I managed to get home from work today when there was still a hint of light in the sky. In the morning, I didn;t need my light on. Both of which feel better.
It was this time last year I was really, really ill, and kept going and going until it was half term and I could get to the GP. I’ve sung the praises of my GP here before, and I know I’m one of the lucky ones in that regard. I thought she was going to get me admitted on the spot.
I’m so much better now, though not completely well, and looking back on old FB memories when I was cheerily posting about daisies my little boy had brought me whilst still struggling so hard with non stop intrusive thoughts that I just wanted to go away is rather weird.
Thoughts?
I wonder if there's away to arrange for some supportive phone calls? Maybe from an Asperger's organization, or a counselor/therapist? And maybe they could put you in touch with someone who could help re employment?
Or maybe that Samaritans organization?
FWIW, YMMV. Trying to suggest without knowing what resources there are there, so focusing on the depression aspect.
I am very aware of the days getting shorter here, but I don't have the sense of impending doom I have had sometimes in the past. I am trying to continue getting up early as we have had temperatures over 30C (86f) and I try to get things done before the day heats up.
I can talk to the Samaritans for free - all the Asperger stuff is payable...
I wish I could think of practical suggestions, but those aren’t my strong suit. I hope you’re getting any / all benefits you’re entitled to, for a start.
My own Black Slug seems to have crawled onto the Ark unbeknownst. I feel washed out all the time (some of that is due to medication, I know), but Sleep has gone bananas, and Sudden Eye Leakage is occurring.
Not only that, but I've caught myself thinking (or praying?) 'Please let me go to sleep, and not wake up again'.
I recognise the signs...
Praying for you, for more rest, and better days very soon. And for all those who suffer from this blasted thing.
I can sympathise re the weather, and I've only been back for a few days!
Think of the positives: you don't have to shovel rain.
{{Alex}} -- I am crap at advice (giving or taking!), sorry, but I hope we here can provide some comfort you're not alone, however small. And I hope you are able to find a solution.
Great news, Jemima.
While we will all offer support and stuff, we cannot offer medical advice or help, and that is important to get.
Make Sure You Get Medical Help.
The sun is shining today (temporarily) so the Black Slug has slithered away somewhat. However, the toilet on the Ark, which is pumped out by a macerator, Does Not Work.
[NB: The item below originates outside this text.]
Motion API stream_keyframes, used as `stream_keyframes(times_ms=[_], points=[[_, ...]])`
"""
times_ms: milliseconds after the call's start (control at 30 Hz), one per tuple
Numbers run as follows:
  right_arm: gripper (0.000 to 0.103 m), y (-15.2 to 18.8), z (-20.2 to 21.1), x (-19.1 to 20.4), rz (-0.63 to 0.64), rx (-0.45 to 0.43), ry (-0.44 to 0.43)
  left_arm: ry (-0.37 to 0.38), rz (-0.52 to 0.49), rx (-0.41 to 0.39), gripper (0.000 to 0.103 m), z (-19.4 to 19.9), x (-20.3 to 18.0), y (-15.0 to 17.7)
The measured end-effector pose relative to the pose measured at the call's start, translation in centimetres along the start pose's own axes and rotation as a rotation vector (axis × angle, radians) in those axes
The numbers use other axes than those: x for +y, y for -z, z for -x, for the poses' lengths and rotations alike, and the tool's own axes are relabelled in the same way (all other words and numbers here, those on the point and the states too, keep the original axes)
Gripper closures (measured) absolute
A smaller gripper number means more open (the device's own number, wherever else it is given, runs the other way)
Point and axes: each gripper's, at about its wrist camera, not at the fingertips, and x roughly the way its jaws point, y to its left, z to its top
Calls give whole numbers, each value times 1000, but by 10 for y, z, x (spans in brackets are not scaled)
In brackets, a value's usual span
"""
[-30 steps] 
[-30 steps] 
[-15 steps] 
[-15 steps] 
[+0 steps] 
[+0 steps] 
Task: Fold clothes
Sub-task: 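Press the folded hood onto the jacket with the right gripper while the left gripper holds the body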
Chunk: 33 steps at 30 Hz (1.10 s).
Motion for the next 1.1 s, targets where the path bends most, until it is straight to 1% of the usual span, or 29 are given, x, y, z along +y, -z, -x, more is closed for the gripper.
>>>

I spare you the hideous details...
I now await a call from my friendly (but rather expensive) engineer, who hopefully will be able to fix it soon.
I observe, meanwhile, how just Having Something To Do concentrates the mind, and makes one more active, rather than simply slumping about on chairs...
Good to hear that the Black Slug has slithered away a bit.
I appear to be in a depressive phase, which has managed to overlap with mania and is making me very anxious. I have decided to reduce stimuli, especially the internet, so just popping into the ship and work websites now. Everything not helped by my walking ability not quite there yet (re: broken toe) but I’ve managed to walk around the block today and get some time in the sun.
You’ve both been so kind and generous to me when I’ve been struggling, and I have appreciated that so much.
I draw strength from my clients. They are wonderful people. One is a great friend, in the way that you have friendships with people you work with. Another, who is frozen, communicates with looks, sounds, and infectious laughter has a real gift for making everyone around him smile.
Here, a sunny afternoon is lifting the Episcopal spirits somewhat - I think the almost incessant wind and rain of the past few days really took its toll. Today, I am feeling rather more like a functioning Humming Bean (possibly on 3 cylinders, rather than 4, but hey...).